Our installer did an 'initial training session' and casually walked our dog towards a flag, then when he felt the shock (first time) and beeps (subsequent times) he ran back and we praised him. A second person waved the flag and said 'no no' once he turned back around to look at what 'hit him'. I was instructed to repeat the drill 3 times a day. However, once the trainer/installer left, I could not get my dog off the porch! I tried luring him w/ treats, etc. but no go. I resorted to dragging him into the yard so he could see where he could go w/ no shocks. The next 3 days we decided to devote to letting our dog know where he COULD go. We praised him, played w/ him, and treated him when he went off the porch. We walked him around the safe perimiter multiple times a day. Then this morning, I walked out onto the driveway w/ our dog without a leash b/c I assumed he'd just sulk in front of the door as usual. But he started walking out onto the driveway and I praised him for learning that the top of the driveway was safe. Then he proceeded to keep walking down the driveway, past the flags, jumped when he was shocked, and instead of turning back he kept going through the zone and jogged to our neighbors house to visit their Wheaten Terrior! AAAGH. 

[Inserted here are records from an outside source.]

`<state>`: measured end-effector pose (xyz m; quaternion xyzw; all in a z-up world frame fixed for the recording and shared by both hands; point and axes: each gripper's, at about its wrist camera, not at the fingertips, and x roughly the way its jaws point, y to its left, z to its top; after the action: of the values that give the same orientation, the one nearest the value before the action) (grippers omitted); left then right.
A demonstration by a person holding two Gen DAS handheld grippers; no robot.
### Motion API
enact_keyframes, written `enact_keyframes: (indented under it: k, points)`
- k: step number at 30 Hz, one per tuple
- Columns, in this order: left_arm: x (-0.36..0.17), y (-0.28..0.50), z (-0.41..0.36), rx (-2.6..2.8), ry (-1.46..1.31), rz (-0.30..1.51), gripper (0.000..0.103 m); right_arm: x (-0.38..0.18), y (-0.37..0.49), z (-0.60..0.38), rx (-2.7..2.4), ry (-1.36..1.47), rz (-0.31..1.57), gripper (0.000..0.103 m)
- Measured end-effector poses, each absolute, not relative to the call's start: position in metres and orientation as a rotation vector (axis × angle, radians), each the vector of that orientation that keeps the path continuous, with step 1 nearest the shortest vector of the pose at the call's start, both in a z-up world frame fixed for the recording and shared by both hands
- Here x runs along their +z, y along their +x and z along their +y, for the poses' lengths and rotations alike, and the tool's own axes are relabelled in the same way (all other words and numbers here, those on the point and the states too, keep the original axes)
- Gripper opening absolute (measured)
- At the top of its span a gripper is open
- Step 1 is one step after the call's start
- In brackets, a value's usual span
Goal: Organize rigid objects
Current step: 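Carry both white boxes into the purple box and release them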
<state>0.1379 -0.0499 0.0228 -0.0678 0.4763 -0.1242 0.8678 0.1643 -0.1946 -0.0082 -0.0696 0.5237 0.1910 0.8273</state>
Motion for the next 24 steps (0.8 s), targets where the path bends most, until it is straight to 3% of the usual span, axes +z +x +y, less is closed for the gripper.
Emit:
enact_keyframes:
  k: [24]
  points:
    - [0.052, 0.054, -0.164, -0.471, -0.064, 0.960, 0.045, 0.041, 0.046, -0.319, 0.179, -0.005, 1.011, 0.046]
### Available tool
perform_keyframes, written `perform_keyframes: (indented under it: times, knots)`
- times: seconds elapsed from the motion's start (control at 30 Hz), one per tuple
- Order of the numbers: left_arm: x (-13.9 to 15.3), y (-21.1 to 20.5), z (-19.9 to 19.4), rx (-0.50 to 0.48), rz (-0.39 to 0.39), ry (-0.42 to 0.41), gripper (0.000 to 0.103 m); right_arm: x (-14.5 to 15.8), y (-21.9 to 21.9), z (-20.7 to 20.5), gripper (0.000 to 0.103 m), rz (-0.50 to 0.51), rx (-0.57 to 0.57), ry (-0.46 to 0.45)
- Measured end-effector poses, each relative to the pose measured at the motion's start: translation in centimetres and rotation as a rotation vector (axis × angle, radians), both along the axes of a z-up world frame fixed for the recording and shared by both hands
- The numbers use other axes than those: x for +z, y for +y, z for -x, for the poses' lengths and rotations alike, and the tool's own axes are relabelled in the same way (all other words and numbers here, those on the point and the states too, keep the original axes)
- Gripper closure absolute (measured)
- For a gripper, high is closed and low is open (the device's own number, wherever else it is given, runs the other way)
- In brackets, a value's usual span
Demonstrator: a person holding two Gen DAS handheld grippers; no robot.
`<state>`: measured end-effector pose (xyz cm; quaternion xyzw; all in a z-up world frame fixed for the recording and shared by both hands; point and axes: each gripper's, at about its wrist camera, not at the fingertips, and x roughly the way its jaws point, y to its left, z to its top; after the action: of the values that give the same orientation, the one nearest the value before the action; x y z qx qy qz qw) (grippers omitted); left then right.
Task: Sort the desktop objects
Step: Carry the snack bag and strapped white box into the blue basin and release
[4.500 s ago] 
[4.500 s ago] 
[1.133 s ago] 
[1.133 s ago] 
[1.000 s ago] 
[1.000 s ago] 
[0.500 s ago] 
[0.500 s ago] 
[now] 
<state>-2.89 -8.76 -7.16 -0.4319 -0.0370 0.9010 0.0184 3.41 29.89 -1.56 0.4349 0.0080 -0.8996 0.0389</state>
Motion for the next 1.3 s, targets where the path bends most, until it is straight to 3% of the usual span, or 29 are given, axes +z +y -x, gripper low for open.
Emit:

So I went back to step one and am trying to have him wander towards flags and saying no and leading him back (I covered the prongs in tape so he won't get shocked) but he is back to refusing to leave the porch. I can't figure out how to train him if he won't go anywhere near the flags.

I'd REALLY appreciate any advice you can give me! 

Ellee

_(I know I'l receive posts telling me that electric fences don't work - but I must have 20 friends who use them and love them - and our suburban neighborhood in NH does not have any menancing children, dogs or other predators that would come into our yard),_


----------



## FourIsCompany (Apr 18, 2009)

ellee said:


> I must have 20 friends who use them and love them


Maybe they can help you? It sounds to me like the initial training was totally messed up. And now the dog is having a hard time trusting you... Perhaps the company can help... But I don't have much hope since the dog already knows that he can run right through the barrier. I'm a chain-link gal, myself. I'm sorry.


----------



## agility collie mom (Jan 26, 2008)

I have an invisible fence which I installed myself. I've had it for four years and have trained 2 dogs to it. Your installer should not be installing this fencing. What he/she did is not training. (I would like to put the collar on the installer and stand him/her on the boundary line and crank the collar up. What a moron.) Here is how I trained.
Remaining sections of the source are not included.